Most of the knowledge about what is at the center of our planet comes from studying seismic waves emanating from earthquakes. Careful analysis of these waves can reveal the composition of rock and metal beneath the Earth’s surface.
A new study of seismic waves propagating from two different earthquakes — in similar locations but separated by a 20-year gap — has revealed changes taking place in the Earth’s outer core, the swirling layer of liquid iron and nickel between the mantle (the underlying rock). the surface) and the inner core (the deepest layer).
The outer core and the iron it contains directly affect our planet’s magnetic field, which in turn provides protection from space and solar radiation that would otherwise make life on Earth impossible.
This makes understanding the outer core and its evolution over time crucial. Data recorded by four seismic wave monitors at both earthquakes showed waves from the later event traveling about a second faster as they passed through the same region of the outer core.

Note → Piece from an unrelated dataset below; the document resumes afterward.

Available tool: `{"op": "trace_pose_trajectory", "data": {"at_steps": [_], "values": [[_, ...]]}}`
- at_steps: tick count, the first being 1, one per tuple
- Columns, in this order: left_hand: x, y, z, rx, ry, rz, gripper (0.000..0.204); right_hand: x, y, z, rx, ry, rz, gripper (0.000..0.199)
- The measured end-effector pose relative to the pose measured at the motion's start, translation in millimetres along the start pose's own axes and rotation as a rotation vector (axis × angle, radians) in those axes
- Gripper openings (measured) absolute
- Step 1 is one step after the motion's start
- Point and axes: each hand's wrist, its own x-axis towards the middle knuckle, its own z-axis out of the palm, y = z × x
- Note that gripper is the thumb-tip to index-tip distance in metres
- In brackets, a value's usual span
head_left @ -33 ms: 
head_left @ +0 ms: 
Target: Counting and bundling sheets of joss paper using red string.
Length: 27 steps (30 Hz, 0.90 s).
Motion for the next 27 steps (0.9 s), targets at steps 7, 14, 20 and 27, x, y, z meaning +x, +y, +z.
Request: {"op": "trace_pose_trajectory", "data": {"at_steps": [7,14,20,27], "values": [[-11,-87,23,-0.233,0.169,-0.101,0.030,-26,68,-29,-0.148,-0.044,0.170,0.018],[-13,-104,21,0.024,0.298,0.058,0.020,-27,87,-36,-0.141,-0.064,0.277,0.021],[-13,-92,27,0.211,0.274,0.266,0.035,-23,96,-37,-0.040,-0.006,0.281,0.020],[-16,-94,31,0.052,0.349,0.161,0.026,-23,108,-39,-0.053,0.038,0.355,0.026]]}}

“Something has changed in the path of this wave so that it can move faster now,” says Virginia Tech geoscientist Ying Zhou. “The material that was there 20 years ago is no longer there.”
“This is new material and it’s lighter. These light elements move up and change the density in the region they are in.”
The wave types analyzed here are SKS waves: they pass through the mantle as shear waves (the S), then into the outer core as compression waves (the K), then out the other side and back through the mantle as stronger shear waves (the second S). The timing of this trip can be revealing.
The two earthquakes occurred near the Kermadec Islands in the South Pacific – the first in May 1997 and the second in September 2018, giving researchers a unique opportunity to see how the Earth’s core may have changed over time.
How seismic waves propagate through the outer core. (Yinzhou)
The convection that occurs in the liquid iron of the Earth’s outer core as it crystallizes on the inner core creates flowing electric currents that control the magnetic field around us. However, the relationship between the outer core and the Earth’s magnetic field is not fully understood – much of this is based on hypothetical models.
“If you look at the geomagnetic north pole, it’s currently moving at a speed of about 50 kilometers [31 miles] per year,” says Zhou. “It’s moving away from Canada and towards Siberia. The magnetic field is not the same every day. It’s changing.”
“Since it changes, we also suspect that convection in the outer core changes over time, but there is no direct evidence. We never saw it.”
This new study – and possibly future studies like this one – could provide useful insights into the exact changes in the outer core and its convection. While the changes noted here aren’t huge, the more we know the better.
In this case, Zhou suggests that since 1997, lighter elements such as hydrogen, carbon, and oxygen have been released in the outer core. This corresponds to a density reduction of about 2-3 percent and a convective flow rate of about 40 kilometers (25 miles) per hour, according to the published paper.
There are currently 152 Global Seismographic Network stations around the world that monitor seismic waves in real time. Although we cannot control the location or timing of earthquakes, we can ensure that as much data as possible is logged about them.
“We can see it now,” Zhou says. “If we’re able to see it from seismic waves, in the future we could set up seismic stations and monitor that flow.”
The research was published in Nature communication earth & environment.